Jornalista Fernando Brito, do Tijolaço, afirma que uma eventual chapa presidencial com Geraldo Alckmin e como vice Henrique Meirelles "é sinal que o PSDB tem sua base paulista de tal modo corroída que aceita assumir a alça do caixão de Temer em nome de uma composição que lhe deixe São Paulo nas mãos"

Brasília - Governador de São Paulo, Geraldo Alckmin, durante reunião com o ministro da Fazenda, Henrique Meirelles (Wilson Dias/Agência Brasil)
Brasília - Governador de São Paulo, Geraldo Alckmin, durante reunião com o ministro da Fazenda, Henrique Meirelles (Wilson Dias/Agência Brasil) (Foto: Leonardo Lucena)

Por Fernando Brito, do Tijolaço - A notícia do dia, ainda que publicada com várias ressalvas sobre sua viabilidade, é manchete no Estadão: uma aliança eleitoral (a política já existe desde que o golpe passou a ser tramado) entre Geraldo Alckmin e Michel Temer, cabendo a este indicar Henrique Meirelles como vice em chapa encabeçada pelo tucano.

Pode, claro, ser balão de ensaio e ser mais uma novidade natimorta, tamanhas são as dificuldades e resistências criadas pelas muitas bocas para pouca farinha. Mas é sinal que o PSDB tem sua base paulista de tal modo corroída que aceita assumir a alça do caixão de Temer em nome de uma composição que lhe deixe São Paulo nas mãos.

Michel Temer, ou quem ele venha a fazer de "preservador de seu legado" sabe que não irá, com toda a máquina partidária, a mais de um dígito nas preferências eleitorais.
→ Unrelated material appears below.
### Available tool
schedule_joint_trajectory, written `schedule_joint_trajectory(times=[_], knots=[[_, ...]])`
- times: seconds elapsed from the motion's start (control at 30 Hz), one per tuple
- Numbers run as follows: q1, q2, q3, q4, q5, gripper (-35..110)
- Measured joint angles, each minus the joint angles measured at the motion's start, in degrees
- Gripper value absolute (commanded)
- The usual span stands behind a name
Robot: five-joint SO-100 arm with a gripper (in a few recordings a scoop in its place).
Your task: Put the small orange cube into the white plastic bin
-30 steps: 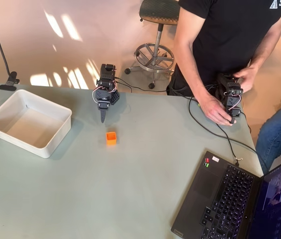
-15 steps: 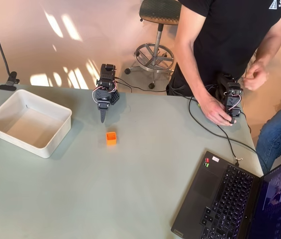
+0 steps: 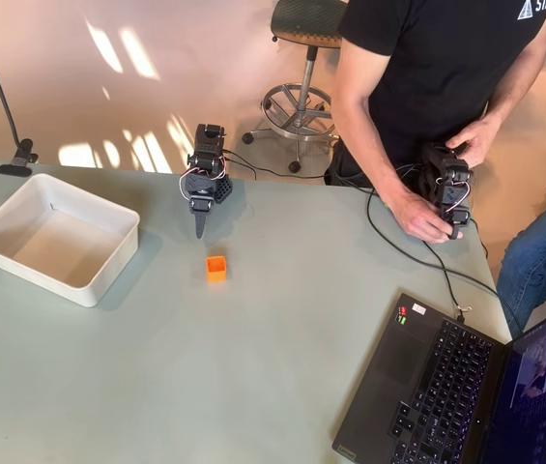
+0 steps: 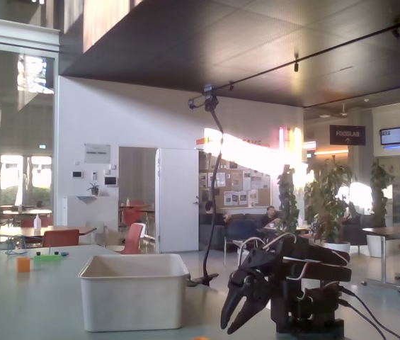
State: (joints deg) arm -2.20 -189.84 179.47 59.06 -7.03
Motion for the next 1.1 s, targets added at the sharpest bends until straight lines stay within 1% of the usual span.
schedule_joint_trajectory(times=[0.1, 0.17, 0.3, 0.43, 0.53, 0.6, 0.9, 1.1], knots=[[0.0, 0.0, -3.3, 0.0, 0.0, 11], [0.0, 0.0, -8.1, 0.0, 0.0, 17], [0.0, 1.0, -18.4, 0.0, 0.0, 38], [0.0, 6.9, -22.9, 0.0, 0.0, 59], [-0.4, 12.9, -24.4, 0.0, 0.0, 68], [-2.9, 16.4, -25.6, -0.1, 0.0, 71], [-15.7, 32.3, -30.1, -0.1, -0.3, 71], [-16.7, 44.6, -35.9, -0.2, -0.4, 71]])
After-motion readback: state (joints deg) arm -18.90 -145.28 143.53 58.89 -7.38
Geraldo Alckmin, idem.

Como a soma, em eleições, não é uma operação aritmética, é provável que os dois, juntos, também não consigam mais do que separados, exceto nas eleições paulistas.

É mais significativo o que vem daí em matéria de percepção política: uma chapa PSDB + (P) MDB é a representação eleitoral do golpe de Estado e da anormalidade em que o país foi lançado.

É o lado de lá, que deixa o "muro" para outra ave de arribação: Joaquim Barbosa.

Que, apesar da simpatia da mídia como solução possível é ruim, muito ruim de "papo".

No mesmo Estadão, na sua possível pré-estréia como candidato, dá uma estranha "entrevista" que, embora matéria longa, só contém duas declarações do pré-candidato: a de que não é "favorável a posições ultraliberais" – ele "explica" que, vejam só, vê "inadequação à nossa 'engenharia social' dessas soluções meramente livrescas, puramente especulativas" – e que, por ser funcionário público desde jovem, conhece "as virtudes e defeitos, visíveis e invisíveis" do Estado brasileiro.

E mais não disse e, ao que parece, nem lhe foi perguntado, numa matéria que tem todo o jeito de um "catadão" para arranjar algum caldo que apresente a candidatura de Barbosa como algo minimamente substancioso. Até a lista de livros que ele diz ter lido entra na dança.